Savings threatened by delays of up to ten months

Government Internet Gateway supplier hopeful Macquarie Telecom has fingered a lengthy, inconsistent tender process for delaying some parts of the program by up to ten months.

Macquarie Telecom’s national director of government affairs Derek Fittler told the Government & the Public Sector Summit in Canberra this week that the two-year-old Internet Gateway Reduction Program had yet to yield any result.

Federal Government plans, announced in October 2010, called for the consolidation of 124 internet gateways to eight by mid-2014 to improve operational efficiency, reliability and security of systems.

The eight target gateways were to be acquired, established and managed by eight lead agencies, of which three – the Australian Taxation Office, Department of Human Services and Department of Education, Employment and Workplace Relations – decided to undertake the project internally.

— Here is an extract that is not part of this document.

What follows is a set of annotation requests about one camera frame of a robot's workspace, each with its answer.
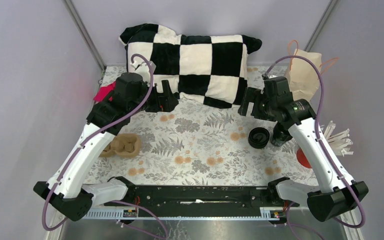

The other five lead agencies preferred to outsource.

Fittler said suppliers had responded to request for quotations from the Australian Federal Police (AFP), Departments of Prime Minister and Cabinet (PM&C) and Agriculture, Fisheries and Forestry (DAFF), but none of the three had followed their indicative decision schedules so far.

He told iTnews that DAFF’s decision was due by the first quarter of this year, PM&C’s by the second quarter and AFP’s by September.

“From the point of view of industry being able to learn and respond to that process, there has been no real opportunity to revise or think about strategy, because to date we have no outcome some ten months later,” he said.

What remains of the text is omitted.